After Concrete Pour

What is meant by curing concrete and how do I do it?

Curing concrete is essentially keeping the moisture from evaporating out of the concrete prematurely. This is begun immediately following the completion of the finishing process, the same day the concrete is poured. This can be done by several different methods, although not every method is ok to use for every job.

  • Moist curing is where most people get the idea that they should spray their freshly poured slab with water. The correct way to moist cure is by flooding the slab and maintaining the water on it for approximately 1 week or by the use of sprinklers, which must run continuously for about the same amount of time, not allowing the surface of the concrete to dry at any location for the duration of the cure process. If the top of the concrete is sprayed and let to dry and repeatedly, more harm than good may be done as this contributes to possible cracking from the expansion & contraction of the slab, among other reasons.
  • Another method is by covering the concrete with a "blanket". This is both figurative and literal as there are special blankets that can be used that will trap the moisture in the slab and help keep the slab from freezing in cold climates. You can also use visqueen with a minimum thickness of 4 mil (white or clear in color to reflect sunlight) to prevent the moisture from evaporating, but the edges must be covered and secured. Most commonly used is a liquid cure compound though. This is sprayed on the top of the slab in even coats and acts as a figurative "blanket", trapping the moisture in. For decorative concrete, this is the most advisable method. See later section on which cure is right for you for explanation.
  • The last method is a combination of the previous two methods, where you can use wet burlap or wet straw piled 6" thick to cure the concrete. Similar to the flooding method, extreme caution must be used to not allow these products to dry out for the duration of the curing process. If they do dry out, they could have the exact opposite of the desired affect by actually pulling the moisture out of the slab prematurely.
  • Proper reinforcement used (e.g. rebar or fiber reinforcement).

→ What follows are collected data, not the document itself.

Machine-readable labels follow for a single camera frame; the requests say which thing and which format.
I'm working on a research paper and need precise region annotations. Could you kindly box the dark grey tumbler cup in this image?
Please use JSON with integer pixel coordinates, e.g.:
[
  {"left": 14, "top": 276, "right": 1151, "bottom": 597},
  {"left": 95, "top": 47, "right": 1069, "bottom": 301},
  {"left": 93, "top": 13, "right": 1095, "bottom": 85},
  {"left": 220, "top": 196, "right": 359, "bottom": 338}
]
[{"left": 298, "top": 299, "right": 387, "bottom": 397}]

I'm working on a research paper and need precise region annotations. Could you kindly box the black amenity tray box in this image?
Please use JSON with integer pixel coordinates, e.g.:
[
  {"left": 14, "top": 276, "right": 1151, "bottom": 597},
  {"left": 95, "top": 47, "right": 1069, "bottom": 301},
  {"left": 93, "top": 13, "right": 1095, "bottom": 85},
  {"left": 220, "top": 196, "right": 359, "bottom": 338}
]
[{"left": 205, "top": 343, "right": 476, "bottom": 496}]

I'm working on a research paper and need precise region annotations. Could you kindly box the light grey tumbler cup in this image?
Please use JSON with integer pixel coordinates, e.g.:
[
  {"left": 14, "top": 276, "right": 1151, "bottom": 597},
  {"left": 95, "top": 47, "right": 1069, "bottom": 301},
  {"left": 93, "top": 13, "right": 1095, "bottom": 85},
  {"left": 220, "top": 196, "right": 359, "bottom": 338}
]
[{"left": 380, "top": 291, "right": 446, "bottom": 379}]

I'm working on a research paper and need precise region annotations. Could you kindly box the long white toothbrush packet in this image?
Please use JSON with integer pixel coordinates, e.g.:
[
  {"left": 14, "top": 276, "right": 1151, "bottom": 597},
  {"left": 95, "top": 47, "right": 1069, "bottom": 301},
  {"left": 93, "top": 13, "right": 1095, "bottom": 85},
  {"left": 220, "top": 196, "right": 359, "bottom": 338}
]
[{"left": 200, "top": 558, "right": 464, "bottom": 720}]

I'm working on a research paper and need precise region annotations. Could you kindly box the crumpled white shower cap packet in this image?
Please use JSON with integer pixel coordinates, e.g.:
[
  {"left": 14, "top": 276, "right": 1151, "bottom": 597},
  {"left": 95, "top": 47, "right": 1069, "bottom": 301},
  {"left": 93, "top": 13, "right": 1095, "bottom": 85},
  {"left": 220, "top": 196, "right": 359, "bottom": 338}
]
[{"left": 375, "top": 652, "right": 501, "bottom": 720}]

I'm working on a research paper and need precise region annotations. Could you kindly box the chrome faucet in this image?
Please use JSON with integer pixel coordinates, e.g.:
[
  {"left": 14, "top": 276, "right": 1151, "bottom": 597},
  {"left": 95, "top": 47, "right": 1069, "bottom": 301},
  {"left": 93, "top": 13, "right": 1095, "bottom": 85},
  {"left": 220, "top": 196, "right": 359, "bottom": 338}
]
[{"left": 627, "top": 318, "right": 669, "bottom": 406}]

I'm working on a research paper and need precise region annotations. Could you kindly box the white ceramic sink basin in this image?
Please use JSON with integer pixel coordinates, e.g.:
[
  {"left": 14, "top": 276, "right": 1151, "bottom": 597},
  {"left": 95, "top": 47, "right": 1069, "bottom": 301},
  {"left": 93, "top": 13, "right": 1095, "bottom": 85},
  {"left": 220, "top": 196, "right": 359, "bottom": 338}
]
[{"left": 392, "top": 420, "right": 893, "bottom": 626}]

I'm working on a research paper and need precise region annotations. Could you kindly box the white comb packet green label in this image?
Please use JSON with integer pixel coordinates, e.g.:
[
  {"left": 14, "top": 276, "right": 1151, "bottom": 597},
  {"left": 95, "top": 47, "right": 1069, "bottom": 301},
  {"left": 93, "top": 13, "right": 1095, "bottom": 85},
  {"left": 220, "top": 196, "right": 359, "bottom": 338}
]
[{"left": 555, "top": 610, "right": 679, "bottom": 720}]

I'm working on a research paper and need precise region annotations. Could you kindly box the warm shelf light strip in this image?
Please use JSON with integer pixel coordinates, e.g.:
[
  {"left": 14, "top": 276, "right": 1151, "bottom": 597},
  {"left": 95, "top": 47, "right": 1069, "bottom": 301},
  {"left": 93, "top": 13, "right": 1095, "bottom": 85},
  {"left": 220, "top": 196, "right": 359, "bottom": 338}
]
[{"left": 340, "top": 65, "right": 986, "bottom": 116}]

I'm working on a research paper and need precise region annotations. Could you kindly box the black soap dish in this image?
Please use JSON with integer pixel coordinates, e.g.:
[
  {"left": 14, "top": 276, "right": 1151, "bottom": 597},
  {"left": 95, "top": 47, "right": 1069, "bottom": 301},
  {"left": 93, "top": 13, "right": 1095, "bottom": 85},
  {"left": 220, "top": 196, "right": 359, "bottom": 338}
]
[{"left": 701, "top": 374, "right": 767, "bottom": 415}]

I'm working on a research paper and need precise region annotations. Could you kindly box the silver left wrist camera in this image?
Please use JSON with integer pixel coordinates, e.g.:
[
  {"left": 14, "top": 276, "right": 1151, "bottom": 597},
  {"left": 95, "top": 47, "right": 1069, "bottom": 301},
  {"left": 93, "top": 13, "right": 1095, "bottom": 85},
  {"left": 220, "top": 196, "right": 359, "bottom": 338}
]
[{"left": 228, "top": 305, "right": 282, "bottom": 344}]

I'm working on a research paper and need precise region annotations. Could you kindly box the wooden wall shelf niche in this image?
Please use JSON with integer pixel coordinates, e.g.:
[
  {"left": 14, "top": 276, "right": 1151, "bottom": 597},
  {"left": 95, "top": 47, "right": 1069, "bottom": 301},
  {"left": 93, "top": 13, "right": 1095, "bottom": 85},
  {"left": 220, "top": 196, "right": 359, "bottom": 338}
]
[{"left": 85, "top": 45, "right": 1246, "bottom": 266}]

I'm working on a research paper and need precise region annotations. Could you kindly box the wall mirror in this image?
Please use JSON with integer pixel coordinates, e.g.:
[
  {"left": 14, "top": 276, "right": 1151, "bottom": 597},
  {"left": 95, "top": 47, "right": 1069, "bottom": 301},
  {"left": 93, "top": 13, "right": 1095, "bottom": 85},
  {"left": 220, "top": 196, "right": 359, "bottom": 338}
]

Why should I cure my concrete?

There are several reasons why, but most importantly is because you will help to create as durable and long lasting a product as possible. By not curing your concrete, you are more likely to experience a myriad of different types of unwanted cracking, efflorescence and other surface blemishes.

What method of cure should I use for my concrete?

Not every method of cure is advisable, especially when colored concrete is concerned.

Colored Concrete
You shouldn't cover the slab with a blanket, burlap, plastic or straw as it will discolor the surface and you will see where each item was resting on the surface of the slab. In addition, moist curing is not advisable as it will lead to blotching.
Stamped Slabs
Water cannot be used as the release agent will repel the water. If an antique release (colored powder) is used in the stamping process, this will usually suffice as an adequate cure under normal conditions.
Broom Finished or Hard Troweled Colored Concrete
A liquid cure agent, such as Cureseal-W, should be used. The actual cure used will depend upon the desired sealer as some cures are not compatible with some sealers. Let our dispatcher or salesman know if you would like a "wet look" gloss sealer or a semi-gloss look.
Plain, Uncolored Concrete
Any method used should be ok depending upon jobsite conditions and which, if any, sealer is wanted.

What should I do to the concrete after it's been poured?

Decorative Concrete with color, stain, or stamp work
The concrete will need to be sealed afterwards. This sealer will need to be maintained on a regular basis. The regularity of maintenance will depend upon the amount of traffic on it and the type of sealer used as well as other environmental conditions. If stamped or stained, you will need to clean the concrete prior to sealing it. Ask our salesmen or dispatcher for recommendations on which sealer to use. Your concrete contractor should be able to clean the slabs and apply the sealer for you.
Broom Finished Colored Concrete
Water cannot be used as the release agent will repel the water. If an antique release (colored powder) is used in the stamping process, this will usually suffice as an adequate cure under normal conditions.
Broom Finished or Hard Troweled Colored Concrete
You will want to make sure you apply a cure compound (see above section on curing). Ask our sales staff which is right for you. The cure compound should be applied after the finishing process is complete, before the contractor goes home the day of the pour.